Downloadable Examples
Open Ended Survey - One Sheet
This sheet is an example of the Option 1 formatting style, where respondent information and open-ended responses are combined in a single sheet. Download Here Example data is a simple open ended survay about the taste and texture of crisps.Open Ended Survey - Respondent & Question Sheet
This sheet is an example of the Option 2 formatting style, where respondent information and response data are stored in separate from sheets. Download Here Example data is a simple open ended survay about the taste and texture of crisps.Open Ended Conversation Data (Between Participants)
This sheet is an example of open ended conversation data, so each respondent has multiple turns. Respondent information and response data are stored in separate from sheets for clarity. Download Here Example data is a chat-bot conversation where each participant responded to a series of questions about their experience using a specific painkiller. This is a between-participant example so participants trialled either Ibuprofen or Paracetomol. Each participant had 5 conversation turns about their experience, with responses tagged by the product (e.g., Paracetamol, Ibuprofen). The respondent data sheet contains demographic segments; they enable analysis by user group.Open Ended Conversation Data (Within Participants)

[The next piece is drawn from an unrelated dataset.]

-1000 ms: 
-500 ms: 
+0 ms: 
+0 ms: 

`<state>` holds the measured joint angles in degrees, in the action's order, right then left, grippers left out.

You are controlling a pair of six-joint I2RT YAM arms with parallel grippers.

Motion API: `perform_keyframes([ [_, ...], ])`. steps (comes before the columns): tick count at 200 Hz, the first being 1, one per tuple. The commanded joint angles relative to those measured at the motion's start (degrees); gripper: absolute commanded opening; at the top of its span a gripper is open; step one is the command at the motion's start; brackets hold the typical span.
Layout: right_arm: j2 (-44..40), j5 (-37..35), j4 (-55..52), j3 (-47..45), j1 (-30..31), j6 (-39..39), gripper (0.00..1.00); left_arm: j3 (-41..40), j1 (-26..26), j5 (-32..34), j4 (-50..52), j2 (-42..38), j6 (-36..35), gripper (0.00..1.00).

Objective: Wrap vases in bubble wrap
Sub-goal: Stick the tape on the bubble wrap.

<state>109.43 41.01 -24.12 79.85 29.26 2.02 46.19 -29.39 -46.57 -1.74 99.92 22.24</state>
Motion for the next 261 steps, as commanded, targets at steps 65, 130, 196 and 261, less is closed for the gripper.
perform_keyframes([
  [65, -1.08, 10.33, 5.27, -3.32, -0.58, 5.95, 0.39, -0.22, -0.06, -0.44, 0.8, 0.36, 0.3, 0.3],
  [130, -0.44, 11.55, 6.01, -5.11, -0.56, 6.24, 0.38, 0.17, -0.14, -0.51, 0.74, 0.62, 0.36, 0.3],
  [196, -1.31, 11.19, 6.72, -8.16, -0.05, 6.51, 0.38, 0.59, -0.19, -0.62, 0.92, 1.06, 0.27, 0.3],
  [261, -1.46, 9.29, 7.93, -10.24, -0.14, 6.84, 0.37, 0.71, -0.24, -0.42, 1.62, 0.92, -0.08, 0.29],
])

This sheet is an example of open ended conversation data, so each respondent has multiple turns. Respondent information and response data are stored in separate from sheets for clarity. Download Here Example data is a chat-bot conversation where each participant responded to a series of questions about their experience trying 4 different chocolate products. This is a within-participants example so participants all tried and answered questions about all 4 chocolate bars. Each product has its own sheet which contains the conversation data per product and a [Tag] for that product, and a separate respondent data sheet includes participant demographics.Best Practices and Tips
- Focus on Open-Ended Data: Ensure that your Excel file only includes open-ended questions and responses. Close-ended questions should be formatted as tags or segments instead.
- Data Cleaning: Before import, thoroughly clean your data:
- Remove any fully blank rows or columns
- Ensure consistent formatting across cells
- Check for and remove any hidden sheets or data
- Validate Respondent IDs: Use Excel’s data validation tools to ensure Respondent IDs are unique and consistent across sheets.

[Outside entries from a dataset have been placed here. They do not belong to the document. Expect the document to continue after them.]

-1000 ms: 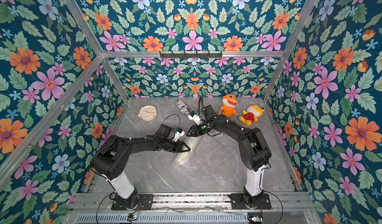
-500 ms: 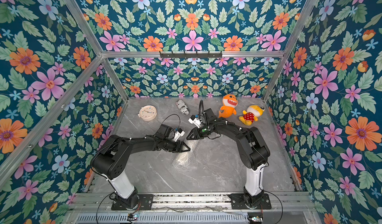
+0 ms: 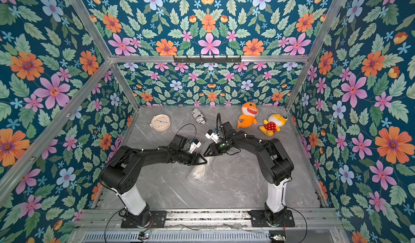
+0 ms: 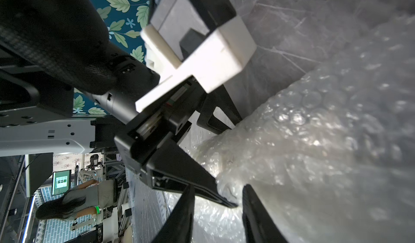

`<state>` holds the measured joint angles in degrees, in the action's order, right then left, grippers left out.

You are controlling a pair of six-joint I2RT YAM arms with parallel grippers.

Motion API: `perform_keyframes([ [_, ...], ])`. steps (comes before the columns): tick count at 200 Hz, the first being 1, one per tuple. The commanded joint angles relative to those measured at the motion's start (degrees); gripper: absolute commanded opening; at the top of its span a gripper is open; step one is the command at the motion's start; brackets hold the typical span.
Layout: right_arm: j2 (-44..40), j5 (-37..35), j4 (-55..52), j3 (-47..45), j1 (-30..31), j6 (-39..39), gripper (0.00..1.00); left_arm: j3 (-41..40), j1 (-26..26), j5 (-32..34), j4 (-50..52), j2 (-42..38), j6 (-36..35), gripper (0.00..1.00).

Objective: Wrap vases in bubble wrap
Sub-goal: Stick the tape on the bubble wrap.

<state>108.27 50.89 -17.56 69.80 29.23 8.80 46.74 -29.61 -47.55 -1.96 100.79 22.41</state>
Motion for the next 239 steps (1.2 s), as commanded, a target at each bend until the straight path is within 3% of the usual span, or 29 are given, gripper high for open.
perform_keyframes([
  [1, -0.32, -0.61, 1.43, -0.19, -0.13, 0.07, 0.37, 0.14, -0.02, 0.54, 1.85, 0.03, -0.26, 0.29],
  [148, 3.05, 1.73, 10.93, -4.15, -0.95, 5.13, 0.37, 0.02, -0.01, 0.59, 1.96, -0.16, -0.32, 0.29],
  [239, -3.99, 0.99, 10.07, -6.4, -1.02, 5.17, 0.38, 0.02, -0.1, 0.45, 1.68, 0.04, -0.27, 0.29],
])
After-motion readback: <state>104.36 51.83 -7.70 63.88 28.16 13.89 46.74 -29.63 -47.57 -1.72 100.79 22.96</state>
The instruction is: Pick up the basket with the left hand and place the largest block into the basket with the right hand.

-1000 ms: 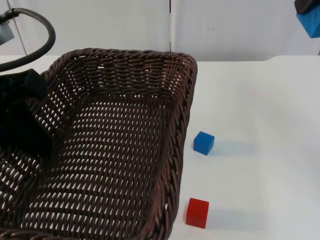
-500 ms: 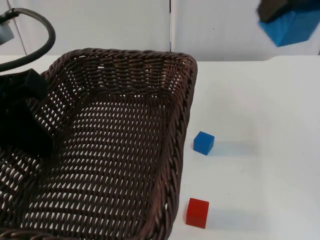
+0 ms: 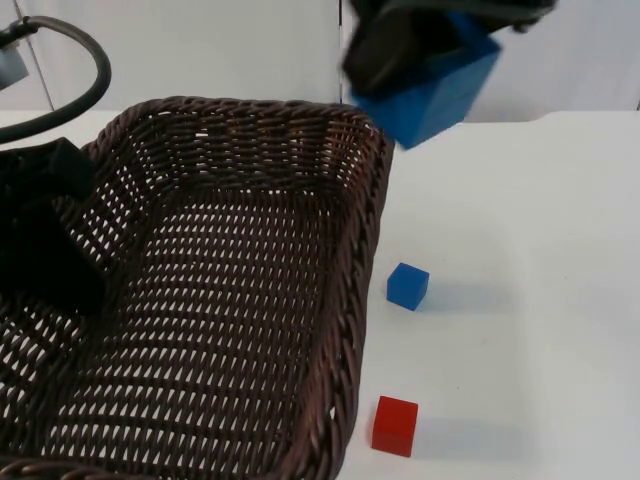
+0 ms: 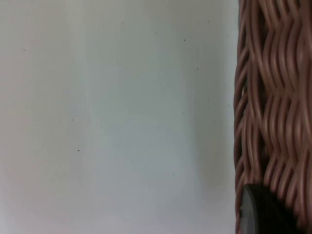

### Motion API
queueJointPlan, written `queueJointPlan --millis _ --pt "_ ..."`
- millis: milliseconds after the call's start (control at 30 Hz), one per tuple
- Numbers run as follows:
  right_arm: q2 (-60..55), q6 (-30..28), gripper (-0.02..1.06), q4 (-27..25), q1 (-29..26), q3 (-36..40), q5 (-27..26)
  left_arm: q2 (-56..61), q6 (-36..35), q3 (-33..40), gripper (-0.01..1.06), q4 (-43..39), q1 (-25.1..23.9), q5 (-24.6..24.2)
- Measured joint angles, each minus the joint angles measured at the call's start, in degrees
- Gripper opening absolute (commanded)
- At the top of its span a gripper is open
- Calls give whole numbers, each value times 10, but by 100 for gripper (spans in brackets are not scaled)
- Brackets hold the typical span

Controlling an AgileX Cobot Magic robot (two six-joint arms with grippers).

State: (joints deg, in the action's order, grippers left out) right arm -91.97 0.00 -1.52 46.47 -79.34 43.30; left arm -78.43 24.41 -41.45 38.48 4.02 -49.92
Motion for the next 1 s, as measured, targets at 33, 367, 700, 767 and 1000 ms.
queueJointPlan --millis 33,367,700,767,1000 --pt "0 0 0 0 10 0 -1 0 0 0 0 0 0 0" --pt "0 0 0 -3 38 0 -16 0 0 0 0 0 0 -2" --pt "0 0 0 -3 38 0 -87 0 0 0 0 0 0 -2" --pt "-1 0 0 -3 38 0 -94 0 0 0 0 0 0 -2" --pt "-50 0 0 -3 38 0 -143 0 0 0 0 0 0 -2"
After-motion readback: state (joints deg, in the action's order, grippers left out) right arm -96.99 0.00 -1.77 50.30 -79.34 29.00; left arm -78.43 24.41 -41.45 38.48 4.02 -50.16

- Check Turn Numbers: For Conversation Data sheets, verify that Turn Numbers start at 1 and increment sequentially for each Respondent ID.
- Use Clear Naming Conventions: Choose descriptive names for your segments and tags to facilitate analysis.
- Keep It Simple: If a column doesn’t apply to your data, leave it out rather than including empty values.
- Review Before Import: Double-check your file for accuracy and completeness before attempting to import it into CoLoop.
Common Pitfalls to Avoid
- Mixing Open and Closed-Ended Data: Don’t include closed-ended questions as separate columns. Instead, use tags or segments to represent this information.
- Inconsistent Respondent IDs: Ensure that Respondent IDs match exactly across all sheets where they appear.
- Non-Sequential Turn Numbers: In Conversation Data sheets, make sure Turn Numbers are sequential without gaps for each Respondent ID.
- Exceeding Response Limit: Remember that projects with more than 10,000 responses will by default trigger an error.
- Using Unsupported File Formats: Only .xlsx files are supported. Convert your data if it’s in a different format.
- Incomplete Data: Ensure all required columns are present in your sheets.
- Inconsistent Naming: Use the exact column headers specified in this guide, including the brackets for [Tag] and [Segment] columns.